Once the code finishes check the sample_error_codes.csv for errors in slides. If the error code exists for flatw or fw relaunch the entire slide through the flatfielding protocol. For errors in the component images or inform; first note whether or not the slide has errors earlier in its processing and handle those before attempting to move on. Next, either reprocess each algorithm from the slide through the inForm queue or just reprocess those images that failed through inForm (the batch logs are saved in the respective <SlideID>\inform_data\antibody folders). Put the respective antidody outputs into the respective folders. At this point if the mergeloop is running it should reprocess the merge tables and segmaps can be subsequently relaunched. (A given slide can also be re-merged outside the mergeloop using the standalone utilityMaSS). Some inForm error codes cannot be solved. In that case, <comps> should not have an error code but <tbl> may. An example of this kind of error is when inForm declares "one or more cells where defined in the tissue seg but not in cell". There is nothing we can do to further process those images at this time. This code can and should be peridocially on slides to make sure everything is processing as expected.

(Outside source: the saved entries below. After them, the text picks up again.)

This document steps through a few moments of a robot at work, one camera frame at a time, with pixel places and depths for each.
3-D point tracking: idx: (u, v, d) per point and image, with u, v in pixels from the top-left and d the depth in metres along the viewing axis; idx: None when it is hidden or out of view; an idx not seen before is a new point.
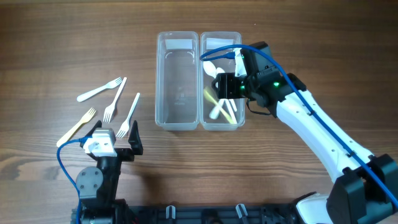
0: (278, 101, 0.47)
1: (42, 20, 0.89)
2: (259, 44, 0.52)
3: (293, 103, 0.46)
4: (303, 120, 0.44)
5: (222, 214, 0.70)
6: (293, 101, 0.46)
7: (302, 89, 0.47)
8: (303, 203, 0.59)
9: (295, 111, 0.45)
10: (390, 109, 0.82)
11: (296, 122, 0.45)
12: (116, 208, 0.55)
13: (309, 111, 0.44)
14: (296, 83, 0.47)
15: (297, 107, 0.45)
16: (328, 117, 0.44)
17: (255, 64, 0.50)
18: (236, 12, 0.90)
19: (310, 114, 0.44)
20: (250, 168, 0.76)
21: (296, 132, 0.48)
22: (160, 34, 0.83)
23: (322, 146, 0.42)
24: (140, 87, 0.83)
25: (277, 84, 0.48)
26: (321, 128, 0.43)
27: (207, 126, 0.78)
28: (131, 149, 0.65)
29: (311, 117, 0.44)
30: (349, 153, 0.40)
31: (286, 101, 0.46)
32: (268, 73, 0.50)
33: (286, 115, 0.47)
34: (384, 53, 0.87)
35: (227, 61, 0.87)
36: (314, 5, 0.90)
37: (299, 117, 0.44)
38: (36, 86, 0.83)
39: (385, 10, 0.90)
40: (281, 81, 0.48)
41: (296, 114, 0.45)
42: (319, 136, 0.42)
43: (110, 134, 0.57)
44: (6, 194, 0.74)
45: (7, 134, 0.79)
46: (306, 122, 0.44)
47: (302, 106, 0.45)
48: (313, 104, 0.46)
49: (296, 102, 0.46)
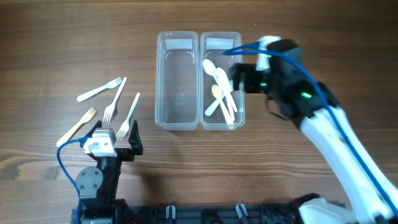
0: (306, 117, 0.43)
1: (42, 20, 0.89)
2: (284, 45, 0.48)
3: (325, 124, 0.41)
4: (334, 145, 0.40)
5: (222, 214, 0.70)
6: (326, 124, 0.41)
7: (334, 107, 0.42)
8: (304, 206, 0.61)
9: (326, 134, 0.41)
10: (390, 109, 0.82)
11: (326, 145, 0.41)
12: (116, 208, 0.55)
13: (342, 136, 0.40)
14: (328, 96, 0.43)
15: (330, 131, 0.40)
16: (362, 147, 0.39)
17: (282, 68, 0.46)
18: (236, 12, 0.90)
19: (343, 142, 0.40)
20: (250, 168, 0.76)
21: (319, 149, 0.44)
22: (160, 34, 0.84)
23: (349, 178, 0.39)
24: (140, 87, 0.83)
25: (306, 95, 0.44)
26: (352, 159, 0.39)
27: (207, 126, 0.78)
28: (131, 149, 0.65)
29: (344, 144, 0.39)
30: (382, 196, 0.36)
31: (316, 119, 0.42)
32: (293, 79, 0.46)
33: (315, 133, 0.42)
34: (384, 53, 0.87)
35: (227, 60, 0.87)
36: (314, 5, 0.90)
37: (329, 141, 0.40)
38: (36, 86, 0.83)
39: (385, 10, 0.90)
40: (311, 92, 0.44)
41: (327, 137, 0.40)
42: (351, 168, 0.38)
43: (110, 133, 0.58)
44: (6, 194, 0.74)
45: (7, 134, 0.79)
46: (336, 149, 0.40)
47: (334, 129, 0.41)
48: (347, 128, 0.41)
49: (328, 124, 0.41)
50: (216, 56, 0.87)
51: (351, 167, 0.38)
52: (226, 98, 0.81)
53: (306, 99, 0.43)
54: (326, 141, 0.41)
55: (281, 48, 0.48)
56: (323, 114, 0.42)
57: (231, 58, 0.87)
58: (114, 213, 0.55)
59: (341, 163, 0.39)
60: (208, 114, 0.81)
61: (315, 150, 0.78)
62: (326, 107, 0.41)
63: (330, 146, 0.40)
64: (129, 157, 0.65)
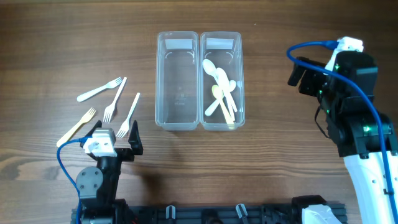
0: (359, 155, 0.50)
1: (42, 20, 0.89)
2: (367, 63, 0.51)
3: (376, 170, 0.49)
4: (376, 193, 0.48)
5: (222, 214, 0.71)
6: (378, 171, 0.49)
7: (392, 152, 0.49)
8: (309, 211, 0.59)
9: (370, 179, 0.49)
10: (390, 109, 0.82)
11: (364, 188, 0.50)
12: (116, 208, 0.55)
13: (387, 189, 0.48)
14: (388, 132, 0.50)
15: (377, 179, 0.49)
16: None
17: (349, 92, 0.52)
18: (236, 12, 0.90)
19: (386, 193, 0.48)
20: (250, 168, 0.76)
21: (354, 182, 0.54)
22: (160, 35, 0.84)
23: (374, 218, 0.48)
24: (140, 86, 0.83)
25: (367, 129, 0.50)
26: (387, 207, 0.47)
27: (207, 126, 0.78)
28: (131, 149, 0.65)
29: (385, 196, 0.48)
30: None
31: (368, 162, 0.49)
32: (355, 106, 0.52)
33: (357, 171, 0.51)
34: (384, 53, 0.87)
35: (227, 61, 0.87)
36: (314, 5, 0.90)
37: (372, 188, 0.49)
38: (36, 86, 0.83)
39: (385, 10, 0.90)
40: (371, 127, 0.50)
41: (372, 183, 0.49)
42: (377, 211, 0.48)
43: (110, 133, 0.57)
44: (6, 194, 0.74)
45: (7, 134, 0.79)
46: (379, 197, 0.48)
47: (382, 177, 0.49)
48: (395, 178, 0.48)
49: (377, 171, 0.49)
50: (216, 56, 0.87)
51: (379, 213, 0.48)
52: (226, 98, 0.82)
53: (365, 134, 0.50)
54: (368, 186, 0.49)
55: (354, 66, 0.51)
56: (377, 153, 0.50)
57: (231, 58, 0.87)
58: (114, 212, 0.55)
59: (370, 205, 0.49)
60: (208, 114, 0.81)
61: (315, 150, 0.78)
62: (385, 151, 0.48)
63: (371, 191, 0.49)
64: (129, 157, 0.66)
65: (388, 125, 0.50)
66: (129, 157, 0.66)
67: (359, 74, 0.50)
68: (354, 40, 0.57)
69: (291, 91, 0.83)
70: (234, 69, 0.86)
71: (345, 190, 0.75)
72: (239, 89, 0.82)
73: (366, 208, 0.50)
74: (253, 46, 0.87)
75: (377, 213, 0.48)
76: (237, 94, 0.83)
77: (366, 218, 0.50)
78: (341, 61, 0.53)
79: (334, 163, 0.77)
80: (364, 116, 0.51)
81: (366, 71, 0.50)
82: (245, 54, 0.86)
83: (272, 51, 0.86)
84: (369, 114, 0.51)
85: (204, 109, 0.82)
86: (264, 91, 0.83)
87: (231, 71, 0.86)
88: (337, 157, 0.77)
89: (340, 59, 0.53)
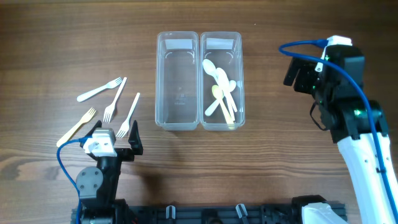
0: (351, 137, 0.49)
1: (42, 20, 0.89)
2: (354, 52, 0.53)
3: (367, 149, 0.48)
4: (369, 172, 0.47)
5: (222, 214, 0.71)
6: (369, 150, 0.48)
7: (382, 133, 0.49)
8: (308, 210, 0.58)
9: (363, 159, 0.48)
10: (390, 109, 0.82)
11: (359, 169, 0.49)
12: (116, 208, 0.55)
13: (380, 168, 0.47)
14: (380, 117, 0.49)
15: (369, 158, 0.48)
16: (393, 178, 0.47)
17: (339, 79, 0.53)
18: (236, 12, 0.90)
19: (379, 172, 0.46)
20: (250, 168, 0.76)
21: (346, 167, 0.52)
22: (160, 35, 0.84)
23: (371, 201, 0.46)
24: (140, 87, 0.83)
25: (357, 112, 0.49)
26: (382, 188, 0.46)
27: (207, 126, 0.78)
28: (131, 148, 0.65)
29: (378, 175, 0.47)
30: None
31: (360, 142, 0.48)
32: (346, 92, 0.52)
33: (349, 152, 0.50)
34: (384, 53, 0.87)
35: (227, 61, 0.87)
36: (314, 5, 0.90)
37: (365, 168, 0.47)
38: (36, 86, 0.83)
39: (385, 10, 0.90)
40: (362, 110, 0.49)
41: (364, 163, 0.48)
42: (374, 192, 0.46)
43: (110, 134, 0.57)
44: (6, 194, 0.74)
45: (7, 134, 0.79)
46: (372, 177, 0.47)
47: (374, 157, 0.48)
48: (387, 158, 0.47)
49: (369, 150, 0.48)
50: (216, 56, 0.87)
51: (374, 193, 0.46)
52: (226, 98, 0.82)
53: (356, 117, 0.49)
54: (360, 166, 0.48)
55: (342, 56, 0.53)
56: (368, 135, 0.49)
57: (231, 58, 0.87)
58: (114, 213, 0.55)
59: (364, 185, 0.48)
60: (208, 114, 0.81)
61: (314, 150, 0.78)
62: (375, 132, 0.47)
63: (364, 172, 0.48)
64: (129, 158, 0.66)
65: (379, 111, 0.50)
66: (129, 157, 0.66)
67: (348, 61, 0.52)
68: (341, 38, 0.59)
69: (291, 91, 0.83)
70: (234, 69, 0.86)
71: (345, 190, 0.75)
72: (239, 89, 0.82)
73: (360, 188, 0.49)
74: (253, 46, 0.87)
75: (370, 192, 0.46)
76: (237, 94, 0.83)
77: (360, 200, 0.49)
78: (330, 51, 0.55)
79: (334, 163, 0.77)
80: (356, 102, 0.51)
81: (354, 60, 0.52)
82: (245, 54, 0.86)
83: (272, 51, 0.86)
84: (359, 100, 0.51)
85: (204, 109, 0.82)
86: (264, 91, 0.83)
87: (231, 71, 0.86)
88: (336, 157, 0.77)
89: (329, 50, 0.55)
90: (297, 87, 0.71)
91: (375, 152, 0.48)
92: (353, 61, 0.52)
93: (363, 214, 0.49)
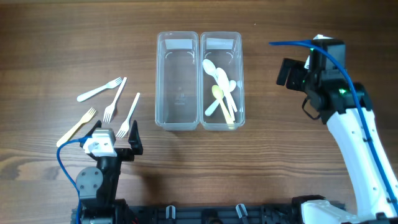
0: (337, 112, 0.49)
1: (42, 20, 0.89)
2: (335, 40, 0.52)
3: (353, 122, 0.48)
4: (356, 143, 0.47)
5: (222, 214, 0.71)
6: (355, 121, 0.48)
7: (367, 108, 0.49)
8: (307, 205, 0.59)
9: (351, 130, 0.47)
10: (390, 109, 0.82)
11: (346, 142, 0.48)
12: (116, 208, 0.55)
13: (366, 137, 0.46)
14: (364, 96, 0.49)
15: (356, 129, 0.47)
16: (381, 149, 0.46)
17: (324, 63, 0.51)
18: (236, 12, 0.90)
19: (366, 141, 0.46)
20: (250, 168, 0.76)
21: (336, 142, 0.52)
22: (160, 34, 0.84)
23: (360, 172, 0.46)
24: (140, 87, 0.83)
25: (343, 91, 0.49)
26: (370, 158, 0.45)
27: (207, 126, 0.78)
28: (131, 149, 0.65)
29: (365, 144, 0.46)
30: (390, 198, 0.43)
31: (346, 116, 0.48)
32: (332, 76, 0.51)
33: (336, 127, 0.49)
34: (384, 53, 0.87)
35: (227, 61, 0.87)
36: (314, 5, 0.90)
37: (352, 139, 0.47)
38: (36, 86, 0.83)
39: (385, 10, 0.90)
40: (347, 89, 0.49)
41: (351, 134, 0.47)
42: (363, 163, 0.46)
43: (110, 134, 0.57)
44: (6, 194, 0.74)
45: (7, 134, 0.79)
46: (359, 148, 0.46)
47: (360, 128, 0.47)
48: (372, 129, 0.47)
49: (356, 122, 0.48)
50: (216, 56, 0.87)
51: (362, 161, 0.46)
52: (226, 98, 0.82)
53: (342, 96, 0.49)
54: (347, 137, 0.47)
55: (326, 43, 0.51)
56: (354, 110, 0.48)
57: (231, 59, 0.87)
58: (113, 213, 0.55)
59: (352, 156, 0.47)
60: (208, 114, 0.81)
61: (314, 150, 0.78)
62: (360, 107, 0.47)
63: (351, 143, 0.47)
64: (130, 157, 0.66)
65: (362, 90, 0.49)
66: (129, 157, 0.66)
67: (331, 50, 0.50)
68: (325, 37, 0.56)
69: (291, 91, 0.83)
70: (234, 69, 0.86)
71: (345, 190, 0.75)
72: (239, 89, 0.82)
73: (349, 160, 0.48)
74: (253, 46, 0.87)
75: (360, 162, 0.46)
76: (237, 94, 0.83)
77: (351, 172, 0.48)
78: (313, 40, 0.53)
79: (334, 163, 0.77)
80: (341, 84, 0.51)
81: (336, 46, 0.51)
82: (245, 54, 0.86)
83: (272, 51, 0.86)
84: (344, 83, 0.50)
85: (204, 109, 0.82)
86: (264, 91, 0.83)
87: (231, 71, 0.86)
88: (336, 157, 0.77)
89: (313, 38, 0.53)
90: (288, 85, 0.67)
91: (360, 123, 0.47)
92: (335, 50, 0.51)
93: (353, 186, 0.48)
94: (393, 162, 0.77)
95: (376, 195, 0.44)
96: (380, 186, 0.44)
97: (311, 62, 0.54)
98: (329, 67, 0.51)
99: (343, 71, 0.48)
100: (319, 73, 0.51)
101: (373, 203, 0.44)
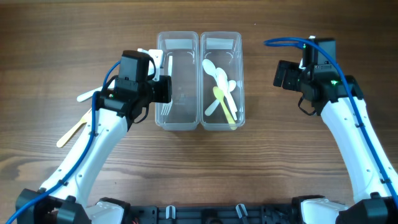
0: (329, 101, 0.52)
1: (41, 20, 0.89)
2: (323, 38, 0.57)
3: (345, 109, 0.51)
4: (349, 127, 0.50)
5: (222, 214, 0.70)
6: (347, 108, 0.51)
7: (359, 97, 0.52)
8: (309, 204, 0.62)
9: (344, 116, 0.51)
10: (389, 109, 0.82)
11: (341, 128, 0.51)
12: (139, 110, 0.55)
13: (358, 122, 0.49)
14: (355, 88, 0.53)
15: (347, 114, 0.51)
16: (374, 133, 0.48)
17: (316, 58, 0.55)
18: (236, 12, 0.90)
19: (358, 126, 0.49)
20: (250, 168, 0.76)
21: (333, 133, 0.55)
22: (160, 34, 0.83)
23: (356, 156, 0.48)
24: None
25: (334, 83, 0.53)
26: (362, 141, 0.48)
27: (207, 127, 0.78)
28: (163, 98, 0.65)
29: (357, 129, 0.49)
30: (384, 180, 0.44)
31: (338, 104, 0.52)
32: (324, 70, 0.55)
33: (330, 116, 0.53)
34: (383, 53, 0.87)
35: (226, 61, 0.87)
36: (314, 5, 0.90)
37: (345, 125, 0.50)
38: (36, 86, 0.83)
39: (385, 10, 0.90)
40: (338, 80, 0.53)
41: (344, 121, 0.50)
42: (357, 146, 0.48)
43: (137, 62, 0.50)
44: (5, 195, 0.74)
45: (7, 134, 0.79)
46: (352, 131, 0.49)
47: (352, 115, 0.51)
48: (364, 117, 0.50)
49: (347, 110, 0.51)
50: (216, 56, 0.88)
51: (356, 145, 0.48)
52: (226, 98, 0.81)
53: (334, 86, 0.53)
54: (341, 123, 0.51)
55: (318, 40, 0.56)
56: (346, 98, 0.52)
57: (231, 58, 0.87)
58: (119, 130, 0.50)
59: (346, 140, 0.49)
60: (208, 114, 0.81)
61: (314, 150, 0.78)
62: (351, 95, 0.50)
63: (344, 127, 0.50)
64: (164, 96, 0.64)
65: (352, 82, 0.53)
66: (160, 98, 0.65)
67: (322, 46, 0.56)
68: (326, 43, 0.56)
69: (291, 92, 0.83)
70: (234, 69, 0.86)
71: (345, 190, 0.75)
72: (239, 89, 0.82)
73: (344, 146, 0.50)
74: (253, 46, 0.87)
75: (353, 146, 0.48)
76: (237, 94, 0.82)
77: (347, 158, 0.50)
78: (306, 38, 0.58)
79: (334, 163, 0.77)
80: (334, 76, 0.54)
81: (326, 44, 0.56)
82: (245, 54, 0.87)
83: (272, 51, 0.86)
84: (336, 76, 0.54)
85: (204, 109, 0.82)
86: (264, 91, 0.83)
87: (230, 71, 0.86)
88: (336, 157, 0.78)
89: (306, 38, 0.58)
90: (285, 85, 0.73)
91: (352, 111, 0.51)
92: (326, 46, 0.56)
93: (351, 173, 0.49)
94: (393, 162, 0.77)
95: (369, 176, 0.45)
96: (373, 167, 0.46)
97: (306, 58, 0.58)
98: (321, 62, 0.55)
99: (334, 63, 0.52)
100: (313, 67, 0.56)
101: (367, 185, 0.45)

After all error codes have been handled launch the convert_batch code to convert the BatchID.xlsx and MergeConfig.xlsx files to csv files with the correct formatting. Finally, the last step in processing (though this can be done anytime after the tma has transferred), unmix the control tmas through inform manually and place the component_data.tif images for each slide into a inform_data/Component_Tiffs folder for that control tma.